The Shandong Problem was a dispute over Article 156 of the Treaty of Versailles in 1919, which dealt with the concession of the Shandong Peninsula. It was resolved in China's favor in 1922.
During the First World War, China supported the Allies on condition that the Kiautschou Bay Leased Territory on the Shandong peninsula, which had belonged to the German Empire prior to its occupation by Japan in 1914, would be returned to China. In 1915, however, China reluctantly agreed to thirteen of Japan's original Twenty-One Demands which, among other things, acknowledged Japanese control of former German holdings. Britain and France promised Japan it could keep these holdings. In late 1918, China reaffirmed the transfer and accepted payments from Japan. Article 156 of the Treaty of Versailles transferred the territory of Kiautschou as well as the rights, titles and privileges acquired by virtue of the Sino-German treaty of 1898 to the Empire of Japan rather than return them to the Chinese administration.
Despite its formal agreement to Japan's terms in 1915 and 1918, China denounced the transfer of German holdings at the Paris Peace Conference in 1919, with the strong support of President Woodrow Wilson of the United States. The Chinese ambassador to France, Wellington Koo, stated that China could no more relinquish Shandong, which was the birthplace of Confucius, the greatest Chinese philosopher, than could Christians concede Jerusalem. He demanded the promised return of Shandong, but to no avail. Japan prevailed. Chinese popular outrage over Article 156 led to demonstrations on 4 May 1919 and a cultural movement known as the May Fourth Movement. As a result, Wellington Koo refused to sign the treaty.

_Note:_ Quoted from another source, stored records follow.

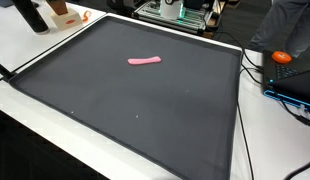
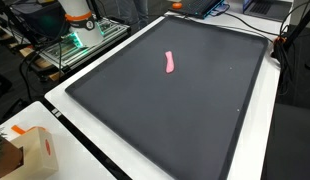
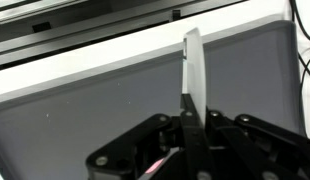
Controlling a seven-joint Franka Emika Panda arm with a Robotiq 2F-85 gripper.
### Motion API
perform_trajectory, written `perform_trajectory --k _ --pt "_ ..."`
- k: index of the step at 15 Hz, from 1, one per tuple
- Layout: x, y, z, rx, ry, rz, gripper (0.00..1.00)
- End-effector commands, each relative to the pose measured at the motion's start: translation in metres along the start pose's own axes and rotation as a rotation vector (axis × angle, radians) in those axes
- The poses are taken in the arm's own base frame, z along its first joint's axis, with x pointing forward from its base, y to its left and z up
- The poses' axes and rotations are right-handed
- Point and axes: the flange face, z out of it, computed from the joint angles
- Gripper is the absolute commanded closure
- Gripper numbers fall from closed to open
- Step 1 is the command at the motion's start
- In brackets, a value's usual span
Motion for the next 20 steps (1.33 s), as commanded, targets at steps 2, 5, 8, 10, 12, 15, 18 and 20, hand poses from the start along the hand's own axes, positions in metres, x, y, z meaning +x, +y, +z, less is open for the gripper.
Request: perform_trajectory --k 2,5,8,10,12,15,18,20 --pt "0.0 0.0 -0.001 0.0 -0.001 0.0 0.99" --pt "0.014 -0.024 -0.011 -0.059 0.008 0.007 0.99" --pt "0.035 -0.061 -0.019 -0.126 0.019 -0.041 0.99" --pt "0.054 -0.085 -0.016 -0.193 0.028 -0.06 0.99" --pt "0.076 -0.107 -0.005 -0.285 0.034 -0.04 0.99" --pt "0.103 -0.14 0.018 -0.403 0.045 -0.039 0.99" --pt "0.126 -0.163 0.05 -0.501 0.013 -0.073 0.99" --pt "0.139 -0.175 0.07 -0.555 -0.014 -0.11 0.99"
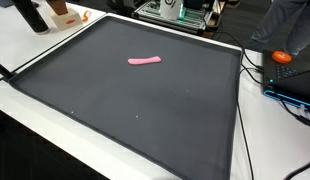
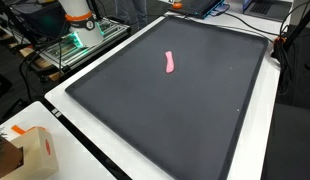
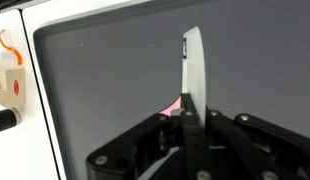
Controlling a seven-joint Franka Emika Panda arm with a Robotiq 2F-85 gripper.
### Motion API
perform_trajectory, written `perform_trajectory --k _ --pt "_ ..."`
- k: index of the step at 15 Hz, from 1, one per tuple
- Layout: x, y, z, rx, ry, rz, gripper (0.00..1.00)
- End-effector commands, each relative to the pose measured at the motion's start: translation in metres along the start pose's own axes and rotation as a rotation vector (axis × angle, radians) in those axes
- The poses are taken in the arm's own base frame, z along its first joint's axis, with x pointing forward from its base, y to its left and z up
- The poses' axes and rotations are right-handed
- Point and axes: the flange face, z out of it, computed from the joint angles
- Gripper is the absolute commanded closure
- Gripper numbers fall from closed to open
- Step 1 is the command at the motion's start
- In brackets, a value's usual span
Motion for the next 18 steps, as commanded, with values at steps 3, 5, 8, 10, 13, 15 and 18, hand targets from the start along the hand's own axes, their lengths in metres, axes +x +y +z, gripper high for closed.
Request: perform_trajectory --k 3,5,8,10,13,15,18 --pt "0.04 -0.054 0.03 -0.126 -0.071 -0.135 0.99" --pt "0.049 -0.069 0.039 -0.138 -0.086 -0.198 0.99" --pt "0.059 -0.088 0.056 -0.158 -0.122 -0.293 0.99" --pt "0.066 -0.095 0.068 -0.159 -0.148 -0.359 0.99" --pt "0.073 -0.099 0.085 -0.165 -0.183 -0.436 0.99" --pt "0.077 -0.101 0.095 -0.165 -0.203 -0.47 0.99" --pt "0.081 -0.104 0.108 -0.149 -0.218 -0.512 0.99"
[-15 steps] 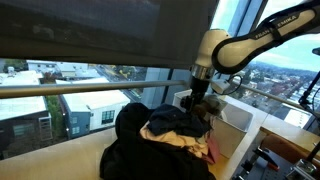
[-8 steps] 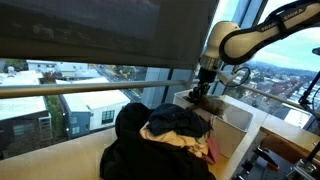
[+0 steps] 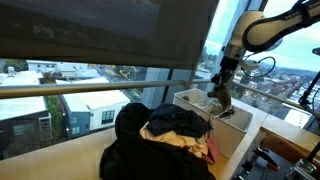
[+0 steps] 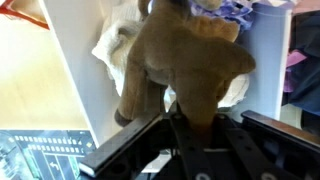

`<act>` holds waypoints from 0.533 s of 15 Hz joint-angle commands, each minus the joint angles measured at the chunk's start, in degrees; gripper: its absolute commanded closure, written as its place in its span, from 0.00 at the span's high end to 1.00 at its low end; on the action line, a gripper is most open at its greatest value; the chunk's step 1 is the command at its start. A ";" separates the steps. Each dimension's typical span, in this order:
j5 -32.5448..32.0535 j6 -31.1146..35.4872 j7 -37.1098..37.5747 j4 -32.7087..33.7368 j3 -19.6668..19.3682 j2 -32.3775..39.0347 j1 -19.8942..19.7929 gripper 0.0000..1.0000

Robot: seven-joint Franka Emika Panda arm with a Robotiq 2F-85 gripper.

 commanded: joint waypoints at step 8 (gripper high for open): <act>0.64 1.26 1.00 -7.43 1.00 -3.47 -0.07 0.98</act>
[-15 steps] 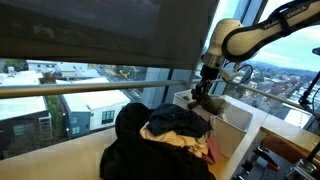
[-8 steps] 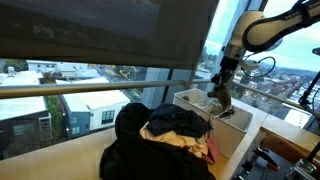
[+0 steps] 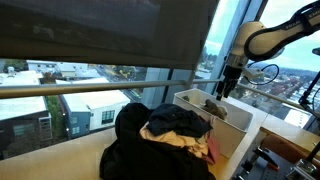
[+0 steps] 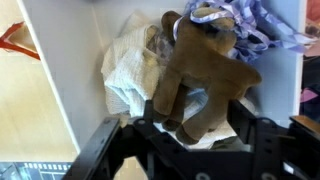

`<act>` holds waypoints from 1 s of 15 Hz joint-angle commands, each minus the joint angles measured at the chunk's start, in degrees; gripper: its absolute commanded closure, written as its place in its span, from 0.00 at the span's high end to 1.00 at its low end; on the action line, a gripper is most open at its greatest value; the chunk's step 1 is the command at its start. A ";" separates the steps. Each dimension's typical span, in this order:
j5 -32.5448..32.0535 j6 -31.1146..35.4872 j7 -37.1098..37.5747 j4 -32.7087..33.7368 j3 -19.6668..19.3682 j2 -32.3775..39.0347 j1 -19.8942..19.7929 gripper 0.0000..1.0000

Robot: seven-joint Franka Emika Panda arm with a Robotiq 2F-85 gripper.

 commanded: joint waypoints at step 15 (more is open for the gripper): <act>-9.47 4.99 5.42 2.35 8.78 3.06 13.92 1.00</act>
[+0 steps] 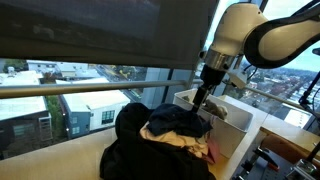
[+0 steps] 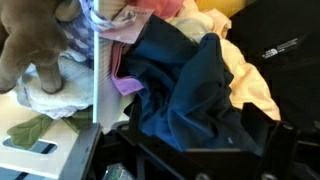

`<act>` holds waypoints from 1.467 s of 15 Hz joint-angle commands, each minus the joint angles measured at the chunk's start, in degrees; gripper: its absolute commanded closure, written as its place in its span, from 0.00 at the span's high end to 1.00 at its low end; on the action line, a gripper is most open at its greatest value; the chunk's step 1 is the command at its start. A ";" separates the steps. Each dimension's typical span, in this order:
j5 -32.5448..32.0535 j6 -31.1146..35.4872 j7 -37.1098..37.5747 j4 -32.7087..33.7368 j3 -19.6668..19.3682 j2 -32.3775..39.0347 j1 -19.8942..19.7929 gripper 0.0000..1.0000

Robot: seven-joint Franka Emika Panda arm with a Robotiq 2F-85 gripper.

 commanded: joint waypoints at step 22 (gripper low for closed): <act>10.16 4.90 -7.19 21.66 0.85 35.55 -1.92 0.75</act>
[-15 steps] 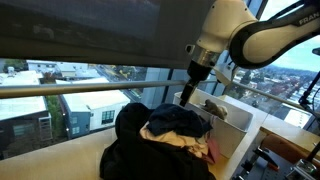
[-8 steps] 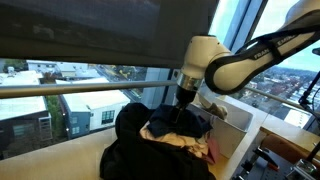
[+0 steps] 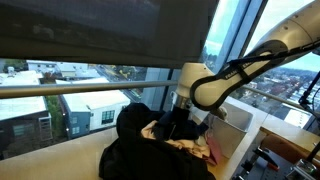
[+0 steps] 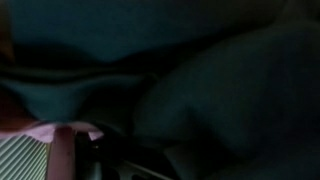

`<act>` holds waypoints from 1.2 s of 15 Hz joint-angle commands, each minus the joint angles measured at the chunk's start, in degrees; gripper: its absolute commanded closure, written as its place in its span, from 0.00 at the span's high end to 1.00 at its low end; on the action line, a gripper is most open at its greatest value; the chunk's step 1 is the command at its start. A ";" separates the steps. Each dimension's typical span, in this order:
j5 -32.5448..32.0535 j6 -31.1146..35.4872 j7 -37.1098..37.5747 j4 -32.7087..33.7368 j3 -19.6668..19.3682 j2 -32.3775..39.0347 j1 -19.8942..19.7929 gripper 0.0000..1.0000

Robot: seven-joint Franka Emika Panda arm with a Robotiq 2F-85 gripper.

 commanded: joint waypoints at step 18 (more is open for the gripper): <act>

China's refusal to sign the Treaty of Versailles necessitated a separate peace treaty with Germany in 1921. The Shandong dispute was mediated by the United States in 1922 during the Washington Naval Conference. In a victory for China, the Japanese leasehold on Shandong was returned to China in the Nine-Power Treaty. Japan, however, maintained its economic dominance of the railway and the province as a whole. When its dominance in the province was threatened by the ongoing Northern Expedition to unite China in 1927–1928, Japan launched a series of military interventions, culminating in the Jinan incident conflict with Chinese Nationalist soldiers.